Metadata-Version: 2.4
Name: matryca-plumber
Version: 1.7.0
Summary: Enterprise-grade, local-first autonomous background AI daemon and headless mutation plane for Logseq OG.
License: Apache-2.0
Project-URL: Homepage, https://github.com/MarcoPorcellato/matryca-plumber
Project-URL: Repository, https://github.com/MarcoPorcellato/matryca-plumber
Project-URL: Issues, https://github.com/MarcoPorcellato/matryca-plumber/issues
Requires-Python: >=3.12
Description-Content-Type: text/markdown
License-File: LICENSE
License-File: NOTICE
Requires-Dist: logseq-matryca-parser>=0.3.3
Requires-Dist: pydantic<3.0.0,>=2.0.0
Requires-Dist: python-dotenv<2.0.0,>=1.0.0
Requires-Dist: loguru<1.0.0,>=0.7.0
Requires-Dist: mcp<2.0.0,>=1.0.0
Requires-Dist: pyyaml<7.0.0,>=6.0.0
Requires-Dist: openai<2.0.0,>=1.50.0
Requires-Dist: instructor<2.0.0,>=1.7.0
Requires-Dist: rich<14.0.0,>=13.9.0
Requires-Dist: fastapi<1.0.0,>=0.115.0
Requires-Dist: uvicorn<1.0.0,>=0.32.0
Requires-Dist: httpx<1.0.0,>=0.28.0
Requires-Dist: packaging<26.0,>=24.0
Provides-Extra: dev
Requires-Dist: pytest<10.0.0,>=9.0.3; extra == "dev"
Requires-Dist: pytest-asyncio<2.0.0,>=1.3.0; extra == "dev"
Requires-Dist: ruff<1.0.0,>=0.8.0; extra == "dev"
Requires-Dist: mypy<2.0.0,>=1.13.0; extra == "dev"
Dynamic: license-file

# Matryca Plumber

**Developed by [Marco Porcellato](https://github.com/MarcoPorcellato) · [Matryca.ai](https://matryca.ai)** — open-source local-first maintenance daemon for Logseq OG. The product name is **Matryca Plumber** (not “Matryca” alone). See [`docs/BRANDING.md`](docs/BRANDING.md).

> **v1.5 — Ironclad Release.** Agentic Knowledge Management for Logseq OG. An **enterprise-grade, local-first background AI daemon** with a real-time **Sovereign UI** control room, a **typed CLI**, and **direct Logseq Markdown AST** mutation (no Logseq HTTP API, no auxiliary database). The default experience is **autonomous**: the daemon and Python workers poll your graph, run structured local-LLM passes, and commit indexes and lint artifacts while you work or sleep. An **optional FastMCP stdio sidecar** exposes the same headless mutation plane to external clients (for example Claude Desktop) — same `graph_dispatch` contract, not a separate data path. Heavily inspired by [Andrej Karpathy's LLM-Wiki vision](https://karpathy.ai/blog). **100% native Logseq AST parity**, optimistic concurrency safety, versioned AI authorship stamping.

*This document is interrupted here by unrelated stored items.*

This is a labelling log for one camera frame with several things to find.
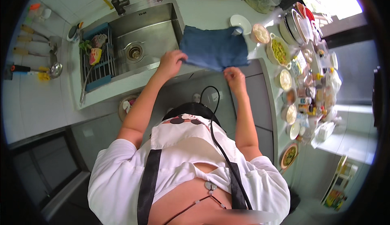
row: black cable
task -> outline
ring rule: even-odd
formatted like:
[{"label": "black cable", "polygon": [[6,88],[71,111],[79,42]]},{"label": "black cable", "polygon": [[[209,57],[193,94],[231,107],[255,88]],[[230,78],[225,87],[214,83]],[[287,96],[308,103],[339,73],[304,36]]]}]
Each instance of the black cable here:
[{"label": "black cable", "polygon": [[[213,119],[213,118],[215,118],[215,113],[217,112],[217,109],[218,109],[219,100],[220,100],[220,95],[219,95],[219,91],[218,91],[218,89],[217,89],[216,87],[209,85],[209,86],[207,86],[206,88],[204,88],[203,91],[202,91],[202,93],[200,94],[200,103],[202,103],[202,96],[203,96],[204,91],[205,91],[207,88],[214,88],[214,89],[217,91],[217,93],[218,93],[217,106],[215,107],[215,110],[214,110],[214,112],[212,113],[212,119]],[[251,206],[251,204],[250,204],[249,198],[248,198],[248,196],[246,195],[245,189],[244,189],[244,187],[243,187],[243,185],[242,185],[242,183],[241,183],[241,179],[238,178],[238,175],[237,175],[237,173],[235,172],[235,170],[233,169],[232,164],[230,163],[230,160],[228,159],[228,157],[227,157],[225,151],[222,149],[222,147],[219,145],[218,141],[217,141],[217,140],[215,139],[215,137],[214,137],[214,131],[212,130],[212,119],[210,119],[210,125],[211,125],[211,126],[210,126],[211,138],[212,138],[212,140],[214,141],[214,143],[218,146],[218,148],[221,150],[223,157],[225,158],[225,160],[226,160],[226,162],[227,162],[229,168],[231,169],[231,171],[232,171],[234,177],[236,178],[237,183],[238,183],[238,186],[240,187],[241,192],[242,192],[242,194],[244,195],[244,199],[245,199],[245,201],[246,201],[246,205],[248,206],[248,209],[249,209],[249,210],[253,210],[253,209],[252,209],[252,206]]]}]

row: blue cloth
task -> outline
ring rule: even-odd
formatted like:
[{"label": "blue cloth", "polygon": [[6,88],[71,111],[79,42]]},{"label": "blue cloth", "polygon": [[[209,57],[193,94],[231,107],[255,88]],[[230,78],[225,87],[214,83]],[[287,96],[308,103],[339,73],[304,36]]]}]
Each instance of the blue cloth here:
[{"label": "blue cloth", "polygon": [[236,28],[201,30],[186,26],[180,42],[180,49],[188,56],[184,63],[219,72],[229,66],[247,66],[246,42],[242,34],[232,34]]}]

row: white countertop
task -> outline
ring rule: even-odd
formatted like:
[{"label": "white countertop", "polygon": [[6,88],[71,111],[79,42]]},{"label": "white countertop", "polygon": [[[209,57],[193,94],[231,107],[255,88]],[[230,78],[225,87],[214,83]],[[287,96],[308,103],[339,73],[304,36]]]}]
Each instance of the white countertop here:
[{"label": "white countertop", "polygon": [[[141,0],[130,0],[130,3],[139,2]],[[263,25],[268,24],[276,16],[277,12],[270,14],[261,14],[249,7],[242,0],[176,0],[180,9],[181,16],[185,25],[197,27],[199,29],[225,29],[229,27],[229,18],[234,14],[240,14],[246,17],[253,25],[255,23],[261,23]],[[95,17],[89,17],[84,21],[84,26],[88,26],[95,20],[111,13],[112,10],[102,10],[95,14]],[[280,32],[277,25],[267,27],[270,32],[280,36]],[[274,139],[274,160],[278,162],[279,156],[284,148],[291,142],[288,135],[285,133],[287,123],[280,118],[280,111],[283,106],[283,102],[279,97],[282,93],[282,89],[275,86],[273,78],[281,71],[281,67],[274,65],[268,59],[265,51],[265,46],[261,45],[257,47],[256,43],[252,42],[249,35],[245,35],[245,40],[248,45],[248,52],[250,59],[263,58],[262,69],[264,71],[264,77],[266,80],[266,86],[271,105],[271,115],[273,120],[273,139]],[[74,99],[77,101],[76,105],[78,109],[80,106],[78,100],[81,95],[81,80],[80,80],[80,58],[78,54],[78,45],[72,44],[69,50],[70,63],[72,63],[72,72],[69,74],[70,81],[72,82],[72,91]],[[195,66],[184,65],[182,66],[179,75],[187,74],[201,70]],[[142,73],[129,76],[125,79],[121,79],[115,82],[111,82],[108,85],[104,85],[85,96],[83,108],[89,105],[93,105],[97,102],[109,99],[111,97],[120,95],[124,92],[141,88],[146,85],[150,77],[156,71],[151,69]]]}]

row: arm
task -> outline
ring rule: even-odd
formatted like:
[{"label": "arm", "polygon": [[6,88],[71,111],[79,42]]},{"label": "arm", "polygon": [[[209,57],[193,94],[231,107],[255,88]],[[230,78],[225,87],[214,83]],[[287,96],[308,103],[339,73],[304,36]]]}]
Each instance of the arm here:
[{"label": "arm", "polygon": [[182,64],[181,58],[187,60],[188,56],[179,50],[168,51],[161,57],[160,66],[131,107],[119,130],[117,139],[128,140],[139,149],[149,124],[157,94],[165,82],[179,72]]},{"label": "arm", "polygon": [[230,89],[237,98],[236,146],[247,161],[261,156],[259,141],[248,93],[246,92],[245,75],[236,67],[229,67],[223,72]]}]

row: person
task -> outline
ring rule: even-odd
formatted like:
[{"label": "person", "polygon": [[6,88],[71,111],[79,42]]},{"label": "person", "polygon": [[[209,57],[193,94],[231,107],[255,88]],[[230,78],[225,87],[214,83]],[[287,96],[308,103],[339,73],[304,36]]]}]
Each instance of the person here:
[{"label": "person", "polygon": [[[248,208],[241,182],[252,209],[275,214],[267,224],[281,223],[290,209],[288,186],[259,150],[245,76],[238,68],[223,72],[238,102],[236,141],[210,109],[189,102],[169,111],[141,146],[157,94],[183,59],[188,57],[179,50],[161,57],[117,139],[99,152],[88,188],[90,209],[103,224],[203,224],[215,211]],[[211,129],[240,181],[214,144]],[[218,221],[229,224],[227,217]]]}]

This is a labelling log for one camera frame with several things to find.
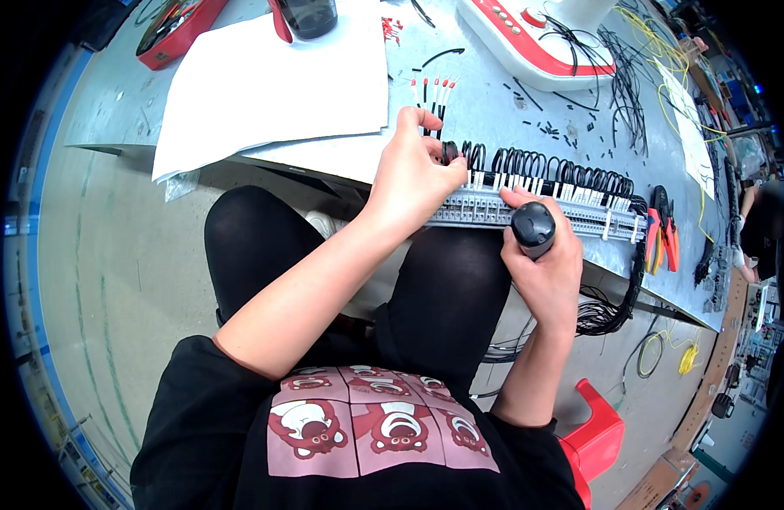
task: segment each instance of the plastic bag
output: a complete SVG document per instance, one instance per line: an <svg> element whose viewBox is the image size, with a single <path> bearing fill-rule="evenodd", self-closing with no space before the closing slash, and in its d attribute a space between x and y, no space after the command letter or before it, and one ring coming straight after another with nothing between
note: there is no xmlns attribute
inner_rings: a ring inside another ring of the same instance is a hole
<svg viewBox="0 0 784 510"><path fill-rule="evenodd" d="M199 182L199 169L177 174L165 181L165 202L183 197L196 189Z"/></svg>
<svg viewBox="0 0 784 510"><path fill-rule="evenodd" d="M740 163L744 179L750 179L760 173L760 166L765 164L765 154L753 136L742 136L734 140L734 152Z"/></svg>

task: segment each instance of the round button
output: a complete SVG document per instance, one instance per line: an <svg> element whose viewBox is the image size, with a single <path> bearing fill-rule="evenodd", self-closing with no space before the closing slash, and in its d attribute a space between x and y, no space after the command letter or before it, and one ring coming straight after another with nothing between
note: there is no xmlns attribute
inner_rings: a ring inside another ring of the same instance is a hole
<svg viewBox="0 0 784 510"><path fill-rule="evenodd" d="M537 28L545 28L548 24L548 19L538 11L529 11L527 8L522 11L522 19Z"/></svg>

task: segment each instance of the wrist
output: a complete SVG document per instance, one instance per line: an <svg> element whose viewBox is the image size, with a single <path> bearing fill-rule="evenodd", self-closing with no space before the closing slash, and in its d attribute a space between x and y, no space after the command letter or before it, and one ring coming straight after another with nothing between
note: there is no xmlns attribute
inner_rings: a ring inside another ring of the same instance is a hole
<svg viewBox="0 0 784 510"><path fill-rule="evenodd" d="M378 209L372 204L371 200L366 203L366 206L356 219L359 218L379 236L383 236L396 247L400 246L421 226L412 227L410 225L411 221L407 221L406 218L402 218L399 215L389 214L386 210Z"/></svg>
<svg viewBox="0 0 784 510"><path fill-rule="evenodd" d="M576 336L576 321L536 320L537 341L556 345L572 345Z"/></svg>
<svg viewBox="0 0 784 510"><path fill-rule="evenodd" d="M356 224L369 242L377 247L386 247L390 252L410 236L410 232L402 229L399 222L374 211L368 204L350 224Z"/></svg>

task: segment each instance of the printed graphic on t-shirt
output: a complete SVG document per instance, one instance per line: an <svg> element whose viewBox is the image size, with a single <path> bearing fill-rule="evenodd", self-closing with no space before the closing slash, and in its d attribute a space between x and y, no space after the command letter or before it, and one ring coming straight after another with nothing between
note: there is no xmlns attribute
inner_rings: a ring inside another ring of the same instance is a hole
<svg viewBox="0 0 784 510"><path fill-rule="evenodd" d="M344 378L333 366L293 371L281 382L281 389L281 392L273 398L273 405L309 399L349 402L349 390Z"/></svg>
<svg viewBox="0 0 784 510"><path fill-rule="evenodd" d="M375 366L294 371L273 399L267 443L271 476L351 478L410 462L499 473L442 381Z"/></svg>
<svg viewBox="0 0 784 510"><path fill-rule="evenodd" d="M349 405L300 400L275 405L267 418L271 476L357 476Z"/></svg>
<svg viewBox="0 0 784 510"><path fill-rule="evenodd" d="M446 465L454 469L483 468L499 473L494 458L473 414L463 409L461 414L443 409L429 409L440 428Z"/></svg>
<svg viewBox="0 0 784 510"><path fill-rule="evenodd" d="M409 462L446 465L440 429L425 405L351 405L357 463L367 475Z"/></svg>
<svg viewBox="0 0 784 510"><path fill-rule="evenodd" d="M451 396L451 393L442 381L424 375L412 375L405 372L395 373L404 380L410 388L415 390L417 396L422 398L423 402L428 407L437 407L438 409L453 411L460 414L466 412L466 409Z"/></svg>

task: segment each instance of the black bottle
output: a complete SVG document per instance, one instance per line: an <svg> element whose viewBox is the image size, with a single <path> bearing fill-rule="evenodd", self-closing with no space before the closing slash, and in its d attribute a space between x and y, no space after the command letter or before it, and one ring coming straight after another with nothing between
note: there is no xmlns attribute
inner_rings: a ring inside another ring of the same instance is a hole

[![CI](https://github.com/MarcoPorcellato/matryca-plumber/actions/workflows/ci.yml/badge.svg)](https://github.com/MarcoPorcellato/matryca-plumber/actions/workflows/ci.yml)
[![Tests](https://img.shields.io/badge/tests-453%20passing-brightgreen)](https://github.com/MarcoPorcellato/matryca-plumber/actions/workflows/ci.yml)
[![Python 3.12+](https://img.shields.io/badge/python-3.12+-3776AB?logo=python&logoColor=white)](https://www.python.org/downloads/)
[![License](https://img.shields.io/badge/license-Apache--2.0-green.svg)](LICENSE)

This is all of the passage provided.